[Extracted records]
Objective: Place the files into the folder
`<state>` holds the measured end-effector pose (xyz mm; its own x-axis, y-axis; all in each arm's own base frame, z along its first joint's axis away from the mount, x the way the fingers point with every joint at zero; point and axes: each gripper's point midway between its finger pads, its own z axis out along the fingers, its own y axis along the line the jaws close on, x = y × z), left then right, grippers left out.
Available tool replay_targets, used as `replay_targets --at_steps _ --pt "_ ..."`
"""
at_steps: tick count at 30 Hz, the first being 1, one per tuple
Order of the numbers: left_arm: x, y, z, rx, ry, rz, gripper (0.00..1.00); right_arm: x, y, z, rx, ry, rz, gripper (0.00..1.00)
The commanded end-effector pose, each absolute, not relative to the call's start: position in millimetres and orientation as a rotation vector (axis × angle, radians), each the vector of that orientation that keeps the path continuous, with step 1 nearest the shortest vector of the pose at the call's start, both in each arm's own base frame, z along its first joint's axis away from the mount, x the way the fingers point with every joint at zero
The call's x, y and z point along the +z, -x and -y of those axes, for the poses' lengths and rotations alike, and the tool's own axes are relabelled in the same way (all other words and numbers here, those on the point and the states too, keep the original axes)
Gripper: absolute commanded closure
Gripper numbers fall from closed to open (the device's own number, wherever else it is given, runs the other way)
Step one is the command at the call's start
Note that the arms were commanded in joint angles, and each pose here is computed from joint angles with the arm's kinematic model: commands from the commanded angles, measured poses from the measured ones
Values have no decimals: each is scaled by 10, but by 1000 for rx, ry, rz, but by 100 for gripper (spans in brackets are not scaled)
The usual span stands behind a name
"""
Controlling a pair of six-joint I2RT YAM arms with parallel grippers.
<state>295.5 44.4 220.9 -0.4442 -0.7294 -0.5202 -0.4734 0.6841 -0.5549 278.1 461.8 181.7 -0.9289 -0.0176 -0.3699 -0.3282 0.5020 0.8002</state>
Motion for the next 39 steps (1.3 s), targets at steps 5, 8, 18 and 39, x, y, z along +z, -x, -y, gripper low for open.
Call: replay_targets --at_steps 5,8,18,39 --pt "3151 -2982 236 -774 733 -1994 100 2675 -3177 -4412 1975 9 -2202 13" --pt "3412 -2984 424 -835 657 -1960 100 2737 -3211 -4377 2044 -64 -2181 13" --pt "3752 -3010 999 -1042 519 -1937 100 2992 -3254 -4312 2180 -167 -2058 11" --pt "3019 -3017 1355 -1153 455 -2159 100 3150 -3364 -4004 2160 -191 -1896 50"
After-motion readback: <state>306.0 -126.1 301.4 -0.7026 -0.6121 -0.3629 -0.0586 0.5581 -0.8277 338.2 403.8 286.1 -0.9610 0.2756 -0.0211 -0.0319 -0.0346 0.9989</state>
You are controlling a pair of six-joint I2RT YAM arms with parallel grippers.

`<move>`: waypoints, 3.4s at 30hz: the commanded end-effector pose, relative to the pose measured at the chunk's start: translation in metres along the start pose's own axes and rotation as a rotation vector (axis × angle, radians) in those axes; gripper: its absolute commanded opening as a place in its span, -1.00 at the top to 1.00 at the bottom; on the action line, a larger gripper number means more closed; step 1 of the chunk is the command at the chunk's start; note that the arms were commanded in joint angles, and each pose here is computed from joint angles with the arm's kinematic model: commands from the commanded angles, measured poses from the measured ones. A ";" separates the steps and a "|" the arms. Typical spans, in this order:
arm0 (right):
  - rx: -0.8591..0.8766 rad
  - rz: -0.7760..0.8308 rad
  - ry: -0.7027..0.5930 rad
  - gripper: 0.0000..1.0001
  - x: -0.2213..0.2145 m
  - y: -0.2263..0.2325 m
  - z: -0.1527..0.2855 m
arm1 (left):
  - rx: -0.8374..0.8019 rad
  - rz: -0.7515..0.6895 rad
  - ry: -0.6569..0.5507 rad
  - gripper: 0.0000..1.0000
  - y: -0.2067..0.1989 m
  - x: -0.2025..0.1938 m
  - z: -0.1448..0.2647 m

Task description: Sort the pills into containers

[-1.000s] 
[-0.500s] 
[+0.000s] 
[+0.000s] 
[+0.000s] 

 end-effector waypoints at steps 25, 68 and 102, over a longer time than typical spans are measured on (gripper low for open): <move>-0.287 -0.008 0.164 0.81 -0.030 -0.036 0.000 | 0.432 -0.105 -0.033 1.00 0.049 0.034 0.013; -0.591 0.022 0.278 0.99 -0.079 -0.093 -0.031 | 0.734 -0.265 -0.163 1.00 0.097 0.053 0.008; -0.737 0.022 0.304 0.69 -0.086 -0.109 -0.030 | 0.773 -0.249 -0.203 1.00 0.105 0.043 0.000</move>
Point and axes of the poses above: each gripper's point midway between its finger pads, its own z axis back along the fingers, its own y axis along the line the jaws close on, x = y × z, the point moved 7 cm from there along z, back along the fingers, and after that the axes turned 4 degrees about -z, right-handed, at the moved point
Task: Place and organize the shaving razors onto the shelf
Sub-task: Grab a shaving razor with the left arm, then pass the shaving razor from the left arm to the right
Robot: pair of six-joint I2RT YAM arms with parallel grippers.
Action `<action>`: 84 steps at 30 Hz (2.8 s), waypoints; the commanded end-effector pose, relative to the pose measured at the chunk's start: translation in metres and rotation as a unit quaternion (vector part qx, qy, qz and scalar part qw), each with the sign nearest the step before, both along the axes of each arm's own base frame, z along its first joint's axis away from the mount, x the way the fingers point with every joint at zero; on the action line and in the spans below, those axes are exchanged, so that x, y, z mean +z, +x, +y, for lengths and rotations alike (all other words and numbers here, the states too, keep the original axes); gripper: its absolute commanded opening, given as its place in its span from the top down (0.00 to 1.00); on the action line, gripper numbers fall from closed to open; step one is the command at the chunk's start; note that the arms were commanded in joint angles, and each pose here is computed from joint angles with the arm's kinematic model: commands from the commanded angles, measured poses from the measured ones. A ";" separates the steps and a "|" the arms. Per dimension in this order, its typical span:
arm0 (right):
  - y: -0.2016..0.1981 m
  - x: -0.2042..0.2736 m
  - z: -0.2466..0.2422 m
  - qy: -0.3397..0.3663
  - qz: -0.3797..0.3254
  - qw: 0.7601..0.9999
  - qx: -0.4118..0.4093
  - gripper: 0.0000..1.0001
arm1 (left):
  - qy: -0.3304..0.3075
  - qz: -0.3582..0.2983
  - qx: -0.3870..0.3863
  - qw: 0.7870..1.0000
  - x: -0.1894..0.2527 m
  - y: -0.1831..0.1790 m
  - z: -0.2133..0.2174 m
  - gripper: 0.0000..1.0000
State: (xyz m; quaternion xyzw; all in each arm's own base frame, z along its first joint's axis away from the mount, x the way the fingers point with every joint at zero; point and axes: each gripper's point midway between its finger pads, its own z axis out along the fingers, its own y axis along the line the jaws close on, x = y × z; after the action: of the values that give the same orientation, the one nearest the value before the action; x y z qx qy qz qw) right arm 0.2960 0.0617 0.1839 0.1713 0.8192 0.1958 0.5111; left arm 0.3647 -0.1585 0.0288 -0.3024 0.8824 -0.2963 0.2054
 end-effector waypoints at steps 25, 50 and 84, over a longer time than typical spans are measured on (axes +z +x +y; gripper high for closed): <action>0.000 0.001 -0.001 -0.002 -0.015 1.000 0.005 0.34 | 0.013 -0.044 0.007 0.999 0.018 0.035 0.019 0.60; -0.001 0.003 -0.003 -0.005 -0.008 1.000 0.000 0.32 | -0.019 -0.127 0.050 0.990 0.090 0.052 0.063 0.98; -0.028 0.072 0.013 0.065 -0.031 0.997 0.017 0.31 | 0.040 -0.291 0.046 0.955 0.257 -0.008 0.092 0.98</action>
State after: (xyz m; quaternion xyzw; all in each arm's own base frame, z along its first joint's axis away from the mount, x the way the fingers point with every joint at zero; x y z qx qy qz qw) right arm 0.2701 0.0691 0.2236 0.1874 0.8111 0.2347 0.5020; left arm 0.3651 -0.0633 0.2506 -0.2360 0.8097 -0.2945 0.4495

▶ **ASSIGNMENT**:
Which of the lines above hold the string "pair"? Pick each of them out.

▶ **EXERCISE SOLUTION**:
Controlling a pair of six-joint I2RT YAM arms with parallel grippers.
You are controlling a pair of six-joint I2RT YAM arms with parallel grippers.
Robot: pair of six-joint I2RT YAM arms with parallel grippers.

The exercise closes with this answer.